**EXERCISE REQUIREMENTS**
Repeat the data exactly as it stands.

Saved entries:
+++
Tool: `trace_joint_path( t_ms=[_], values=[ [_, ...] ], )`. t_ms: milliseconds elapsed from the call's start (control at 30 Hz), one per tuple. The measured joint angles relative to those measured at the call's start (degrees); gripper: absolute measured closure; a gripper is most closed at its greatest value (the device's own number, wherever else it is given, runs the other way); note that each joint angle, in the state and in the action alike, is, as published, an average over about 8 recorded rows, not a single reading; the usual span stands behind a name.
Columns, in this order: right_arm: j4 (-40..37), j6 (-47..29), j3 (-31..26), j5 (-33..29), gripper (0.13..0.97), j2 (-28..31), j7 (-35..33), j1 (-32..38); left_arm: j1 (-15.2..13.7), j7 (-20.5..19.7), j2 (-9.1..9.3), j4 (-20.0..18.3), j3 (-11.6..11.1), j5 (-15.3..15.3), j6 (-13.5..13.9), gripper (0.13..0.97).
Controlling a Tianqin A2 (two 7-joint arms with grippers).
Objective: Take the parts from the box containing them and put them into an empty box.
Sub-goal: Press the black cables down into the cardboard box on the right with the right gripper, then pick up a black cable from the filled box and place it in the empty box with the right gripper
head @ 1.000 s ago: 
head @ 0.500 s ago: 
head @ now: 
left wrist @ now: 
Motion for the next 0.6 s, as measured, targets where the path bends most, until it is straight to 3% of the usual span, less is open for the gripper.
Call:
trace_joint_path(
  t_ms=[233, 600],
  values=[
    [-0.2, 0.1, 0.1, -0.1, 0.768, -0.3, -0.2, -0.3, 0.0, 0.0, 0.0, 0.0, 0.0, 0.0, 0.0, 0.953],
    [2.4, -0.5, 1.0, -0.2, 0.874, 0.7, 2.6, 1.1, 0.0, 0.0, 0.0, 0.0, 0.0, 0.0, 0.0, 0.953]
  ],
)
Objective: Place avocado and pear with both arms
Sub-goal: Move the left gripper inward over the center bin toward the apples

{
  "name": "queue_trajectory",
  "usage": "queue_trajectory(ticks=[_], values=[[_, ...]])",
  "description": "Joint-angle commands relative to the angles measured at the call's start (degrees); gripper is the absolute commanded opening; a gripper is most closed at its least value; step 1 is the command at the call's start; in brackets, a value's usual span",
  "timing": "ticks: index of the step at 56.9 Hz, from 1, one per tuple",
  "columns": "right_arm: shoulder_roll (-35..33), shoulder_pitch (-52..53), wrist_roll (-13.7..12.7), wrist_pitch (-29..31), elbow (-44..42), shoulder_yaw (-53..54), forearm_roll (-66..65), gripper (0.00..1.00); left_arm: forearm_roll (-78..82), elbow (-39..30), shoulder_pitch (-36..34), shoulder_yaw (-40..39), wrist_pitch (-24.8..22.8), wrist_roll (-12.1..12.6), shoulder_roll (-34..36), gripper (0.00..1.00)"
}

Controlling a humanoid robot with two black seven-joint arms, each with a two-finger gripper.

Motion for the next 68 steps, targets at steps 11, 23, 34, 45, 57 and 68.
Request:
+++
**RESULT FOR THIS TASK**
Tool: `trace_joint_path( t_ms=[_], values=[ [_, ...] ], )`. t_ms: milliseconds elapsed from the call's start (control at 30 Hz), one per tuple. The measured joint angles relative to those measured at the call's start (degrees); gripper: absolute measured closure; a gripper is most closed at its greatest value (the device's own number, wherever else it is given, runs the other way); note that each joint angle, in the state and in the action alike, is, as published, an average over about 8 recorded rows, not a single reading; the usual span stands behind a name.
Columns, in this order: right_arm: j4 (-40..37), j6 (-47..29), j3 (-31..26), j5 (-33..29), gripper (0.13..0.97), j2 (-28..31), j7 (-35..33), j1 (-32..38); left_arm: j1 (-15.2..13.7), j7 (-20.5..19.7), j2 (-9.1..9.3), j4 (-20.0..18.3), j3 (-11.6..11.1), j5 (-15.3..15.3), j6 (-13.5..13.9), gripper (0.13..0.97).
Controlling a Tianqin A2 (two 7-joint arms with grippers).
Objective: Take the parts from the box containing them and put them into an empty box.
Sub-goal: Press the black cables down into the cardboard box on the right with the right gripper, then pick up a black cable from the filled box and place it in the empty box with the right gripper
head @ 1.000 s ago: 
head @ 0.500 s ago: 
head @ now: 
left wrist @ now: 
Motion for the next 0.6 s, as measured, targets where the path bends most, until it is straight to 3% of the usual span, less is open for the gripper.
Call:
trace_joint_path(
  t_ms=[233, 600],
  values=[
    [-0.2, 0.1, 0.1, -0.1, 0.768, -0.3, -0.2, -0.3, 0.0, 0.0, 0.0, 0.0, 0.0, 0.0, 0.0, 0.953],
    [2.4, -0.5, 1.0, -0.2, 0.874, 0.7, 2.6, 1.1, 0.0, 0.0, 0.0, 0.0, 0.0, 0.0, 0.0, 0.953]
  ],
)
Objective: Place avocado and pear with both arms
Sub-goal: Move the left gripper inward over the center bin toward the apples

{
  "name": "queue_trajectory",
  "usage": "queue_trajectory(ticks=[_], values=[[_, ...]])",
  "description": "Joint-angle commands relative to the angles measured at the call's start (degrees); gripper is the absolute commanded opening; a gripper is most closed at its least value; step 1 is the command at the call's start; in brackets, a value's usual span",
  "timing": "ticks: index of the step at 56.9 Hz, from 1, one per tuple",
  "columns": "right_arm: shoulder_roll (-35..33), shoulder_pitch (-52..53), wrist_roll (-13.7..12.7), wrist_pitch (-29..31), elbow (-44..42), shoulder_yaw (-53..54), forearm_roll (-66..65), gripper (0.00..1.00); left_arm: forearm_roll (-78..82), elbow (-39..30), shoulder_pitch (-36..34), shoulder_yaw (-40..39), wrist_pitch (-24.8..22.8), wrist_roll (-12.1..12.6), shoulder_roll (-34..36), gripper (0.00..1.00)"
}

Controlling a humanoid robot with two black seven-joint arms, each with a two-finger gripper.

Motion for the next 68 steps, targets at steps 11, 23, 34, 45, 57 and 68.
Request:

With this, the output is complete.